谢瑶绞尽脑汁,疯狂的思索着自己的记忆。好半晌,她才终于想起,她还真在太医院杂工整理杂书的时候,看过一种来源于南越的毒。此毒名曰“寒青”,症状正和张梓禁此时差不多。
可正所谓“书到用时方恨少”,谢瑶现在无比后悔,自己只记得这药的名字,完全不记得后面附的解毒方子。
“那该如何是好?”
林遥的问话打断了谢瑶的懊悔,她希冀的看向军医。谢瑶也想明白了,她现在就算有办法,也做不了什么,如今还是要看看军医能不能暂时压制。只要能熬,之后的事,可以再想办法。
军医撵着胡子,摇摇头道:
“恕老夫无能,实在没有办法。”
此话一落,满室皆静。除了林家兄弟是真的难过悲伤外,其他人皆是一脸复杂。
恰在此时,营帐外传来一阵喧闹声,周大将军带着大部队回来了。比起张梓禁,当然是周大将军他们更重要。军医讪笑一声,悄悄的退了出去。
“哥,怎么办啊?”
待营帐内只剩下了昏迷的张梓禁,没人能看到的谢瑶,还有林家兄弟四人后,林远才不知所措的问林遥。
“我……”
林遥也有些六神无主,此时也给不出答案。
要论稳重,十个林远也比不过林遥。但论起急智,林遥是不如林远的。
他突然想到了什么,兴奋的大叫道:
“白老太爷!哥,你还记不记得,先夫人当年生产后体弱,白老太爷送来两颗灵参丸?先夫人当年吃了一颗,现在还剩一颗。听说此药能生死人、肉白骨。我记得这次大公子带了啊,不如给大公子试试吧。”
一听这话,林遥的眼睛亮了亮。一边说着:“对啊对啊。”
一边起身在箱笼里翻找起来。
找啊找啊,他终于在箱笼最底下拿出一个小瓷瓶,从里面倒出一粒棕黑色的药丸。林远倒了一杯温水。兄弟俩相互配合着,好容易才让张梓禁吃下药丸。
谢瑶静静的看着兄弟俩忙活。眼见着张梓禁的脸色渐渐好转,呼吸也平稳下来,她这才暂时放下心来。

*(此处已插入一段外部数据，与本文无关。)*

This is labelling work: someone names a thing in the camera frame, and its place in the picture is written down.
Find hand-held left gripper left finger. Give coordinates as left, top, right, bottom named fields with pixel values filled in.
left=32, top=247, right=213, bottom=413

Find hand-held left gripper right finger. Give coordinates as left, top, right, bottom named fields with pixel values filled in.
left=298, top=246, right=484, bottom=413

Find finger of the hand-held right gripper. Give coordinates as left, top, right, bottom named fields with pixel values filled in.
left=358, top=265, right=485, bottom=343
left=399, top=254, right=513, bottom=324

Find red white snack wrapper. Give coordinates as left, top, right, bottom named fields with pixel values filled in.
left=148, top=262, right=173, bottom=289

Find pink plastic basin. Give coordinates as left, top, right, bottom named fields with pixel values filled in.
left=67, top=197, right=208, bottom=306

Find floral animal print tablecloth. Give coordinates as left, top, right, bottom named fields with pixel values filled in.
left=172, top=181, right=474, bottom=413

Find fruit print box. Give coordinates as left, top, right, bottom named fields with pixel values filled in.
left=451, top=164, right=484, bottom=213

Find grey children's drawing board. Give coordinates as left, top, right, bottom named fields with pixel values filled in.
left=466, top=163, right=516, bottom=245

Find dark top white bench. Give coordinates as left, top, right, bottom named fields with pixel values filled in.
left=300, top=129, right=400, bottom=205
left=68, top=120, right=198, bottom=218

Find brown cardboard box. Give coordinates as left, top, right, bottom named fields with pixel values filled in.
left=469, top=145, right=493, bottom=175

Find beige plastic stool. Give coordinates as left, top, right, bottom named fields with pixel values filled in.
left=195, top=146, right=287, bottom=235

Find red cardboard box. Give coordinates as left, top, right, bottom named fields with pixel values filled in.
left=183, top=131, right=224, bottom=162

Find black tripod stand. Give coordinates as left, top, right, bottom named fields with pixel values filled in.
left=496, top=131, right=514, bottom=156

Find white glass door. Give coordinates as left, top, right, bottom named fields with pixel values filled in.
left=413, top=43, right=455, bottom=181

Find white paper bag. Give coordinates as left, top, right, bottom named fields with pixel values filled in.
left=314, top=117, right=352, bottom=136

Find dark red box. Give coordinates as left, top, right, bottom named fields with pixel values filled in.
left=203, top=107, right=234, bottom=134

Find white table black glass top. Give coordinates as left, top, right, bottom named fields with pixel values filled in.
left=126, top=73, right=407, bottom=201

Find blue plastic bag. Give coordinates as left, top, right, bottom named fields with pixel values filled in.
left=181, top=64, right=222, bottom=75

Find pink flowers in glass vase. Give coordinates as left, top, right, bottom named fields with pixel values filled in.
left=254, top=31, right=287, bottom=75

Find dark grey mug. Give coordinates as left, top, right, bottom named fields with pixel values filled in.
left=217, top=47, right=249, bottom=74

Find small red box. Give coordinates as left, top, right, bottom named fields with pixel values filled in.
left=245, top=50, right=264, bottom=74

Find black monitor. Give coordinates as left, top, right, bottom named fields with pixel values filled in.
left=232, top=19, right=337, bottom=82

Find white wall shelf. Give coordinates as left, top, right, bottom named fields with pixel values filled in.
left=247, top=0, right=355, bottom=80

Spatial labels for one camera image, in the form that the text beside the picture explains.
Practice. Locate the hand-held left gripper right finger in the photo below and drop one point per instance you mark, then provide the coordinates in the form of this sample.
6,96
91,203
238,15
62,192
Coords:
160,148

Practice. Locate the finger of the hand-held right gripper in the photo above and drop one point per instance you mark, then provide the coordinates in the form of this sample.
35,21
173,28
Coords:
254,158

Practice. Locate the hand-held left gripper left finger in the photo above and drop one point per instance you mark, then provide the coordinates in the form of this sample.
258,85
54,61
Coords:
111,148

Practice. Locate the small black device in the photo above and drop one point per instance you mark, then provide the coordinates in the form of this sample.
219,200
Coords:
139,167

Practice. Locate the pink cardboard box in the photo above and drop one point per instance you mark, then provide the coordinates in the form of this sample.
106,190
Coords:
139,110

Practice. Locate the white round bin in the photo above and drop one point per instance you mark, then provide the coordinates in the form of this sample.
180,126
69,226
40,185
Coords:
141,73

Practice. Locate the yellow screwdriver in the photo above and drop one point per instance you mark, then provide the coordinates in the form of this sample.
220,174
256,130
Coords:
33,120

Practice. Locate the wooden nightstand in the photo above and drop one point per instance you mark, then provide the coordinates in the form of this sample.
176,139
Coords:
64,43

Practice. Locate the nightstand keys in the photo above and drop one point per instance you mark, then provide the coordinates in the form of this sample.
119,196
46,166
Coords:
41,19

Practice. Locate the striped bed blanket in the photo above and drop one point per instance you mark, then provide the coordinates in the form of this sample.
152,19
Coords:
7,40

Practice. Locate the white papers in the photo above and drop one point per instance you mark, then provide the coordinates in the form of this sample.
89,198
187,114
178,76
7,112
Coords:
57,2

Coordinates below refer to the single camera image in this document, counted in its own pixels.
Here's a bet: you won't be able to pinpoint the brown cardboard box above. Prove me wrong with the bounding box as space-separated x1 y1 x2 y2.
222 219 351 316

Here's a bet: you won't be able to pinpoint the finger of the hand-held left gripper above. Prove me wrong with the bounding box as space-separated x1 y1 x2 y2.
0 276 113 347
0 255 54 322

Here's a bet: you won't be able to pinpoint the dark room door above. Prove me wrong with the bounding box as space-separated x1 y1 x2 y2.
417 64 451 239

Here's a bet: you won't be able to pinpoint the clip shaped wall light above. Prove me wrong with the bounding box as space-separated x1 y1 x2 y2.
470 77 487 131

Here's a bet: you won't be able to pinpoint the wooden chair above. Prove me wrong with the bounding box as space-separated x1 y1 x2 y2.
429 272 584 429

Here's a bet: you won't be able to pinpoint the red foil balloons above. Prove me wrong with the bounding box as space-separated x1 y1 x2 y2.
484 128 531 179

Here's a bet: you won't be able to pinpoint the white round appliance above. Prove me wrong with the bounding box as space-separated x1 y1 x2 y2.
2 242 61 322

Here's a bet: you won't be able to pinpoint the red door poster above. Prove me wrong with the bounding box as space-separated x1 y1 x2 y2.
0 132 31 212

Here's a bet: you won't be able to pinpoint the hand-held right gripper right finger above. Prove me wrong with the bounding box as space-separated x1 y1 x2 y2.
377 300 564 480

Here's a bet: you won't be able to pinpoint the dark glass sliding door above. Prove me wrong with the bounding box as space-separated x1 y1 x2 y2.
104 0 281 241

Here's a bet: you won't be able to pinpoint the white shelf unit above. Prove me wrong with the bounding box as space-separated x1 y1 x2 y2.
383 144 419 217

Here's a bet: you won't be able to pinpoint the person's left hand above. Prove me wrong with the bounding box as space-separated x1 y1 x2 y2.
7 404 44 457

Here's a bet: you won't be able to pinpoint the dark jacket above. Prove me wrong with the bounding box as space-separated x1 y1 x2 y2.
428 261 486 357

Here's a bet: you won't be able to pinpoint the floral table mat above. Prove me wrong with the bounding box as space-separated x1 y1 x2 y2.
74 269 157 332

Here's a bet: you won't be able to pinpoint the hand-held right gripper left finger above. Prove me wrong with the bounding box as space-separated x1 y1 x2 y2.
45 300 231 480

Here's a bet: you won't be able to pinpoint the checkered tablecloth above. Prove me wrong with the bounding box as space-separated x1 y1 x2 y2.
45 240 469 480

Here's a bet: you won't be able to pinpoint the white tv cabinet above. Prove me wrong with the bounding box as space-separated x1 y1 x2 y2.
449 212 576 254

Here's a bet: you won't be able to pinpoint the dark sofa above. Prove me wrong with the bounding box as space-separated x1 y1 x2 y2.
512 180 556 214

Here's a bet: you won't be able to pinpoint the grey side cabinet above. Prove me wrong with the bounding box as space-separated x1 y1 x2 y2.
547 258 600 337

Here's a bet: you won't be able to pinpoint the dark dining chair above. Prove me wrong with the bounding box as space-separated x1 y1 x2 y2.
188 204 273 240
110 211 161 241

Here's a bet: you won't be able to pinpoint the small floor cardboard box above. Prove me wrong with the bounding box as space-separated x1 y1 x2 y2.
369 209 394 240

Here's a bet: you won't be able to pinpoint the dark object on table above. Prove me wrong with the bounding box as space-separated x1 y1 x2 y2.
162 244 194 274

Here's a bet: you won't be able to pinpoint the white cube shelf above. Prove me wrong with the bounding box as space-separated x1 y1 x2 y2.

之所以说是暂时,是因为别看张梓禁现在好转了,但结合之后的事,谢瑶可以笃定,这什么灵参丸绝对没有生死人、肉白骨的能力,最多就是吊着张梓禁的命而已。
……
归来的周大将军和众位将军轮番来看了张梓禁,但无不叹息着摇头,最终无可奈何的离开。谢瑶甚至看到,周光面上悲痛,嘴角却微微挑起,眼中有着得意。
张梓禁昏迷了三天,终于在第三天的傍晚睁开了眼睛。
彼时守在营帐里的是双眼熬的通红的林远。
“大公子,您终于醒了。太好了!”
看着林远眼泪汪汪的模样,张梓禁有些没反应过来,虚弱道:
“我……我这是怎么了?”
“您受伤了……”
林远说了许多,把张梓禁昏迷后的事都说了一遍。
随着他的话,那天发生的事情,在张梓禁眼前浮现。
“我睡了几天?”张梓禁问。
“三日了。”林远说。
不多时,周大将军带着众将领和军医来看了张梓禁。周大将军还让军医给张梓禁把了脉。
“奇了!张监军体内仍然有毒,按理说不该醒着。可现在……?”
军医摸着胡子,一脸的疑惑。
“这什么意思啊?张监军的性命可有碍?”
周大将军紧紧盯着军医,看着比张梓禁本人还在乎他的命。
军医被他如有实质的目光害了一跳,结结巴巴的道:
“没、没呢。张监军应该是服用了什么掉气之物,只能续命,不能解毒。如果找不到此毒的解药,张监军还是活不过半年。”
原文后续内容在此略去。